== Segment start ==
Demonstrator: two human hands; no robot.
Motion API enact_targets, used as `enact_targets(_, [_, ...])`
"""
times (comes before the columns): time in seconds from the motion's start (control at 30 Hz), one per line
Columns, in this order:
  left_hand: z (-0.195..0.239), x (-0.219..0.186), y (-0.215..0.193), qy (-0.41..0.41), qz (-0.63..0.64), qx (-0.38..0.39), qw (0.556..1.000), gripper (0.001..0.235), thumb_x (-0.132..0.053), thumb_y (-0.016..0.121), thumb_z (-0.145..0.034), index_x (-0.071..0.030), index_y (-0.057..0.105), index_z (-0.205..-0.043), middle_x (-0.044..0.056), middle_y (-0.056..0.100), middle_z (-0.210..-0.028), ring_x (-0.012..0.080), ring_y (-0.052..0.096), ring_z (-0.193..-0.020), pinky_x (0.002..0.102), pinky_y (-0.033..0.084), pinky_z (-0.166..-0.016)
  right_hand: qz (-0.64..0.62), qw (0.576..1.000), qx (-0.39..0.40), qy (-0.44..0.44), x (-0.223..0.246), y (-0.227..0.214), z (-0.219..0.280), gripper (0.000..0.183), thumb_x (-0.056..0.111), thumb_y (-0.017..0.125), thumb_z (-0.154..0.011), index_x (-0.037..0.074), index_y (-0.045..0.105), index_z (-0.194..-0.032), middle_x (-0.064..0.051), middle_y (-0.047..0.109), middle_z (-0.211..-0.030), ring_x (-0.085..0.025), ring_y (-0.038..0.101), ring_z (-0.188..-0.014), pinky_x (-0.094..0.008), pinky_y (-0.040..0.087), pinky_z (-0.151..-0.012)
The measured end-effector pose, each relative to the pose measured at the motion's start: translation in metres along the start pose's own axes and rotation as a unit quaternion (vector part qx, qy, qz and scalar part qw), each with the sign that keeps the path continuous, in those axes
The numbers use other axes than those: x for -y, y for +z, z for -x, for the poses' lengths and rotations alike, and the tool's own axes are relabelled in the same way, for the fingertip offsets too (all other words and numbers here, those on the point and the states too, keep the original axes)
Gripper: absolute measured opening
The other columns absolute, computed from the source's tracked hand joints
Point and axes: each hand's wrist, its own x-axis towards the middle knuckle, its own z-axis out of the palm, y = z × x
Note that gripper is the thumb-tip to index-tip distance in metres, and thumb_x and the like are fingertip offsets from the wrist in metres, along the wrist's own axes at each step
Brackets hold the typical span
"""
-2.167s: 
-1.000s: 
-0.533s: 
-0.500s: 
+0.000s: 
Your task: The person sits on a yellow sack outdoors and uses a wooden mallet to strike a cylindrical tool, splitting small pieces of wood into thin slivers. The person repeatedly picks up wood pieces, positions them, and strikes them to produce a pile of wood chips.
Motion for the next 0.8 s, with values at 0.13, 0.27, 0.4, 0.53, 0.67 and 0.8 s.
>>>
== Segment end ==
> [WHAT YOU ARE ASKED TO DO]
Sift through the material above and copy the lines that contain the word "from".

> [OUTPUT OF THE TASK]
times (comes before the columns): time in seconds from the motion's start (control at 30 Hz), one per line
The other columns absolute, computed from the source's tracked hand joints
Note that gripper is the thumb-tip to index-tip distance in metres, and thumb_x and the like are fingertip offsets from the wrist in metres, along the wrist's own axes at each step

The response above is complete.